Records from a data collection
----

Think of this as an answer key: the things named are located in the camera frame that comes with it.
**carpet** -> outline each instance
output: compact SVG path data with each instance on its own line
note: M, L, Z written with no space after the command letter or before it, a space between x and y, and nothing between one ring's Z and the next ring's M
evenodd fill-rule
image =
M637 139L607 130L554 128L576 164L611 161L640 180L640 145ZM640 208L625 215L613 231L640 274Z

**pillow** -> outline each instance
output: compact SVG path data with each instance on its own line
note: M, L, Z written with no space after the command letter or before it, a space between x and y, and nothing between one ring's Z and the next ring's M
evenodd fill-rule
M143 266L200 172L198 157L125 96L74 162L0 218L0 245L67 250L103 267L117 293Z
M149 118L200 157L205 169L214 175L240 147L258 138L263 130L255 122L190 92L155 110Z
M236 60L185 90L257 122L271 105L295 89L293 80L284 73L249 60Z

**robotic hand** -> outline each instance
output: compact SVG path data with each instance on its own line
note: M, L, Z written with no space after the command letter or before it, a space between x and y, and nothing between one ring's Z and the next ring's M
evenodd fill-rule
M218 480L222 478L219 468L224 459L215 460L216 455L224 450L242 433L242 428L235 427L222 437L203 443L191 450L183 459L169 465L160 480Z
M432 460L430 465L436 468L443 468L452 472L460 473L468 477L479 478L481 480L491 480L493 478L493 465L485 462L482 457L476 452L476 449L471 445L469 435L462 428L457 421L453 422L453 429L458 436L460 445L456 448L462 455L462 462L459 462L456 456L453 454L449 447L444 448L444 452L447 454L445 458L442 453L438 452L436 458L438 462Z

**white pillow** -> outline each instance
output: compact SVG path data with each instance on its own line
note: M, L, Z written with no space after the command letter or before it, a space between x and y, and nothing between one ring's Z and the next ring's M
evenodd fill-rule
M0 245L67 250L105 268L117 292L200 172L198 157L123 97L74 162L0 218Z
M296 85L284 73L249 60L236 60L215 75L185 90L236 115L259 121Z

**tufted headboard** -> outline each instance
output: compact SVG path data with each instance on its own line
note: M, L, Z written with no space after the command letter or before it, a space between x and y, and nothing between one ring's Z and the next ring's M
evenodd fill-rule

----

Nothing may be omitted; retype every record exactly.

ANSWER AREA:
Think of this as an answer key: the things named are located in the camera frame that comes with it.
**carpet** -> outline each instance
output: compact SVG path data with each instance on its own line
note: M, L, Z written with no space after the command letter or before it, a space between x and y, and nothing between one ring's Z and the next ring's M
evenodd fill-rule
image =
M637 139L607 130L554 128L576 164L611 161L640 180L640 145ZM640 208L625 215L613 231L640 274Z

**pillow** -> outline each instance
output: compact SVG path data with each instance on its own line
note: M, L, Z written with no space after the command letter or before it, a space between x and y, and nothing between one ring's Z and the next ring's M
evenodd fill-rule
M143 266L200 172L198 157L125 96L74 162L0 218L0 245L67 250L103 267L117 293Z
M149 118L200 157L205 169L214 175L240 147L258 138L263 130L255 122L190 92L155 110Z
M236 60L185 90L257 122L271 105L295 89L293 80L284 73L249 60Z

**robotic hand** -> outline each instance
output: compact SVG path data with each instance on its own line
note: M, L, Z written with no space after the command letter or before it, a space between x and y, and nothing between one ring's Z and the next ring's M
evenodd fill-rule
M218 480L222 478L219 468L224 459L215 460L216 455L224 450L242 433L242 428L235 427L222 437L203 443L191 450L183 459L169 465L160 480Z
M432 460L430 465L436 468L443 468L452 472L460 473L468 477L479 478L481 480L491 480L493 478L493 465L485 462L482 457L476 452L476 449L471 445L469 435L462 428L457 421L453 422L453 429L458 436L460 445L456 448L462 455L462 462L459 462L456 456L453 454L449 447L444 448L444 452L447 454L445 458L442 453L438 452L436 458L438 462Z

**white pillow** -> outline each instance
output: compact SVG path data with each instance on its own line
note: M, L, Z written with no space after the command letter or before it, a space between x and y, and nothing between one ring's Z and the next ring's M
evenodd fill-rule
M0 245L67 250L105 268L117 292L200 172L198 157L123 97L74 162L0 218Z
M296 85L284 73L249 60L236 60L215 75L185 90L236 115L259 121Z

**tufted headboard** -> outline each instance
output: compact SVG path data with each instance on its own line
note: M, L, Z written with no space after the command letter or before it, a space between x and y, and nothing between one ring's Z and the next ring's M
evenodd fill-rule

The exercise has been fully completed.